Assigned task: The expected answer comprises all lines from the entries that contain the string "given".

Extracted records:
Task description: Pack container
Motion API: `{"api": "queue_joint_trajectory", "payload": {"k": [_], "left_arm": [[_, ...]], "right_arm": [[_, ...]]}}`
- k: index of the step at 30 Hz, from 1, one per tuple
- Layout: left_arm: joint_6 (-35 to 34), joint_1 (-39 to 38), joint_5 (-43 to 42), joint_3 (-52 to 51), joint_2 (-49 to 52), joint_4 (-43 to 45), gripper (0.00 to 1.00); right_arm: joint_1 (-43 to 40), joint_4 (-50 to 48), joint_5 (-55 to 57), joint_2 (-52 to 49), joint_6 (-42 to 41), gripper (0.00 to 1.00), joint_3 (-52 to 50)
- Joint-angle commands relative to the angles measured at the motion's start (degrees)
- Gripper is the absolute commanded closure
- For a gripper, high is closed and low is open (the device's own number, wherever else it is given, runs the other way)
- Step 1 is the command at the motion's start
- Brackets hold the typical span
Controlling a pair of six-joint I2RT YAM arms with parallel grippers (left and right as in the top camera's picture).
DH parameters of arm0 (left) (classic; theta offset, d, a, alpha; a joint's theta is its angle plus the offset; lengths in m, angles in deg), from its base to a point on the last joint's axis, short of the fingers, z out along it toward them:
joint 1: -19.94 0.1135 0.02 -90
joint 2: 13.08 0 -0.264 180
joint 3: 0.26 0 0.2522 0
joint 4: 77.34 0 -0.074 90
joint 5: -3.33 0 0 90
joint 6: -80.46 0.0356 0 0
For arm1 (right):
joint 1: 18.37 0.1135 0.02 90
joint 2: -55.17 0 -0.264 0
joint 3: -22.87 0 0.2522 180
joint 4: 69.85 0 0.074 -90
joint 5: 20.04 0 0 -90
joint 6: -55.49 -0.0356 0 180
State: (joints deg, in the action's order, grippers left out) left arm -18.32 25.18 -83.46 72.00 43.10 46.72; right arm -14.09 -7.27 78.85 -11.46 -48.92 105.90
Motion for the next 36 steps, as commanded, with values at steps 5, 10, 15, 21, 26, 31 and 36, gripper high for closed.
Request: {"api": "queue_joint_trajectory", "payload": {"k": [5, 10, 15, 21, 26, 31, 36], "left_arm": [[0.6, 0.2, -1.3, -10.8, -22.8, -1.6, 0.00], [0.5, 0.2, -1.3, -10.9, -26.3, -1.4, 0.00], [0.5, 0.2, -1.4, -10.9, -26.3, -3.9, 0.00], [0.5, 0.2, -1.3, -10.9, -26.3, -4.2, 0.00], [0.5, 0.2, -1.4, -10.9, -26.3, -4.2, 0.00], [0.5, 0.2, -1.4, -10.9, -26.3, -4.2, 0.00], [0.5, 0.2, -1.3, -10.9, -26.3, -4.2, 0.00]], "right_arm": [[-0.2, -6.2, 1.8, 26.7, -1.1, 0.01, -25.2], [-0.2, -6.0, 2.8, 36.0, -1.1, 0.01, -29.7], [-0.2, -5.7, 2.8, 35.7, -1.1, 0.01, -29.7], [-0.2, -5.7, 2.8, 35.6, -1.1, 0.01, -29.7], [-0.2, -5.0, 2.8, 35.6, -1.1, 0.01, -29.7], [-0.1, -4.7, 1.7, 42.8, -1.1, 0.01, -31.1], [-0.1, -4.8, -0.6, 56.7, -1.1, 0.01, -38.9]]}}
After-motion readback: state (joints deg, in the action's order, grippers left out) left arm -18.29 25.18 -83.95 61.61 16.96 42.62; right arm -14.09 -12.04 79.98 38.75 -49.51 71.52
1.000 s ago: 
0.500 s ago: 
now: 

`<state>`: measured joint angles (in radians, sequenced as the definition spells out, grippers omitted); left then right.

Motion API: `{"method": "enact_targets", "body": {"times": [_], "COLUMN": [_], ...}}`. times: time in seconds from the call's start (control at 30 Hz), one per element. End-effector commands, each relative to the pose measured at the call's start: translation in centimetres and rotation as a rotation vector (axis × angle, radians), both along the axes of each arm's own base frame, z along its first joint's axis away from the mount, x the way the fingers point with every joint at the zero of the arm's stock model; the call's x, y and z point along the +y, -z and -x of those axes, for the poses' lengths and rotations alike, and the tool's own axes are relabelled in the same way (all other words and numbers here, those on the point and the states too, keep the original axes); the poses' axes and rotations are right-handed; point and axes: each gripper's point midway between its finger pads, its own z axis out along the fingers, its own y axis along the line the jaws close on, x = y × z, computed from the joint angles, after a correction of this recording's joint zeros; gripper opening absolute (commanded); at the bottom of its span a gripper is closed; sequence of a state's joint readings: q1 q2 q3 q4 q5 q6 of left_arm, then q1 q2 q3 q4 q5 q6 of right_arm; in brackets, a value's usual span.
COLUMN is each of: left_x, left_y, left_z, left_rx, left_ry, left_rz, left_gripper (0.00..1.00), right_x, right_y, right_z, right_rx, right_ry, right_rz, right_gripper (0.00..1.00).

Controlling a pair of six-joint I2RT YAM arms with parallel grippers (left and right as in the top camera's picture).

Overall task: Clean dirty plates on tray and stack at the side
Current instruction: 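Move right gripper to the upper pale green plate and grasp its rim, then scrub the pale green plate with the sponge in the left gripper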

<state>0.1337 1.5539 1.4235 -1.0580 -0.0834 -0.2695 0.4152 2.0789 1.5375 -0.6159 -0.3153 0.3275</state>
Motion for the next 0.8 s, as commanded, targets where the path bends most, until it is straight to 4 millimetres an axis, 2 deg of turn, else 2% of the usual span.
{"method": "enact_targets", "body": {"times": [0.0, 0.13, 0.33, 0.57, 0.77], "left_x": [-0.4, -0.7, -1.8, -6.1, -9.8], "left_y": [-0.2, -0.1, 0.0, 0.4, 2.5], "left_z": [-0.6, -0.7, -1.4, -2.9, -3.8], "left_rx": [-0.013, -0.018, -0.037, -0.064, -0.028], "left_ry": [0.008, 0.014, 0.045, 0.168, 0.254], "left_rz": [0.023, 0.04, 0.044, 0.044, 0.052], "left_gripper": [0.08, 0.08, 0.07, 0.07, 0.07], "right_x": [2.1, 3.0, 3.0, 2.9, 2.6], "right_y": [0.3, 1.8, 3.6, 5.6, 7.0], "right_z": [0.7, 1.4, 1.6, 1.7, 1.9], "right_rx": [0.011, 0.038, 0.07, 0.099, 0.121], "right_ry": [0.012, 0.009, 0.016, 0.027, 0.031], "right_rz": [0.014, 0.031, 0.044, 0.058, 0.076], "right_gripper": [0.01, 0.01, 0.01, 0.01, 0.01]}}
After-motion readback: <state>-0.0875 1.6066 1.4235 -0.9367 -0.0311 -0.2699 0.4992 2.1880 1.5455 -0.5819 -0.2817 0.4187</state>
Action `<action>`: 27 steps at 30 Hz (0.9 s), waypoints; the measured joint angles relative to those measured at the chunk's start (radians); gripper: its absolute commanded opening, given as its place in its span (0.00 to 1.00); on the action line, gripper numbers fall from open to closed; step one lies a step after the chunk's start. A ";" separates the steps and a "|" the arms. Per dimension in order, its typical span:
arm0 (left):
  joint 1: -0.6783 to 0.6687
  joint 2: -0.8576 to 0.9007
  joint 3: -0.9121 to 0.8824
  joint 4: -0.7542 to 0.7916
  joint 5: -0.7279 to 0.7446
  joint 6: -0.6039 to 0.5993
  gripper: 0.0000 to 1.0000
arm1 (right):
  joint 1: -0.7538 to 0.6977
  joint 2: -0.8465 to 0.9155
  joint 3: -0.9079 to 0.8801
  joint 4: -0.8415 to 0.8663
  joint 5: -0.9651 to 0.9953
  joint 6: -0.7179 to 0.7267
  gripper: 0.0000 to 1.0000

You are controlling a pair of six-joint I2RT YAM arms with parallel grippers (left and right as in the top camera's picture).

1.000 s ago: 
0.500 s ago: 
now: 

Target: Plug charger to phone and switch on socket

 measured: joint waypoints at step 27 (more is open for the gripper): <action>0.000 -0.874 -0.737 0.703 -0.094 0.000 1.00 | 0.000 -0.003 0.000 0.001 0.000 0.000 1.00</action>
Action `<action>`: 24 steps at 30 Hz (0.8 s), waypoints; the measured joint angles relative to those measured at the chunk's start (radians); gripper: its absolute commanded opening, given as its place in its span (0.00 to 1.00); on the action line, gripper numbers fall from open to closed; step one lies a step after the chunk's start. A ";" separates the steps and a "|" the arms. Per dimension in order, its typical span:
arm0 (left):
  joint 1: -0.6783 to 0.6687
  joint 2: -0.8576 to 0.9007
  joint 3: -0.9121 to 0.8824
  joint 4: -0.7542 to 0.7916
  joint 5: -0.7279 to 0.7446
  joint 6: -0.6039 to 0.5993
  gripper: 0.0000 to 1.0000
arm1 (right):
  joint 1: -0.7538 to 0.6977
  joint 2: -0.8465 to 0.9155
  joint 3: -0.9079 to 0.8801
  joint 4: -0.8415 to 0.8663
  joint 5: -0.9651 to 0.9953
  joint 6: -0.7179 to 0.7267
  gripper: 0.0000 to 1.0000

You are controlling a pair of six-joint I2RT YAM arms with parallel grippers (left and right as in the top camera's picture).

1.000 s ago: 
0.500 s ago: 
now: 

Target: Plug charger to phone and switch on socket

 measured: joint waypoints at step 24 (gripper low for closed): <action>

Exercise answer:
- For a gripper, high is closed and low is open (the device's own number, wherever else it is given, runs the other way)
Action `<action>`: 27 steps at 30 Hz (0.9 s), waypoints; the measured joint angles relative to those measured at the chunk's start (radians); gripper: its absolute commanded opening, given as its place in its span (0.00 to 1.00); on the action line, gripper numbers fall from open to closed; step one lies a step after the chunk's start. A ";" separates the steps and a "|" the arms. Per dimension in order, its typical span:
Action `<action>`: 24 steps at 30 Hz (0.8 s), waypoints; the measured joint angles relative to those measured at the chunk's start (radians); gripper: its absolute commanded opening, given as its place in its span (0.00 to 1.00); on the action line, gripper numbers fall from open to closed; step one lies a step after the chunk's start. A ";" separates the steps and a "|" the arms. Per dimension in order, its typical span:

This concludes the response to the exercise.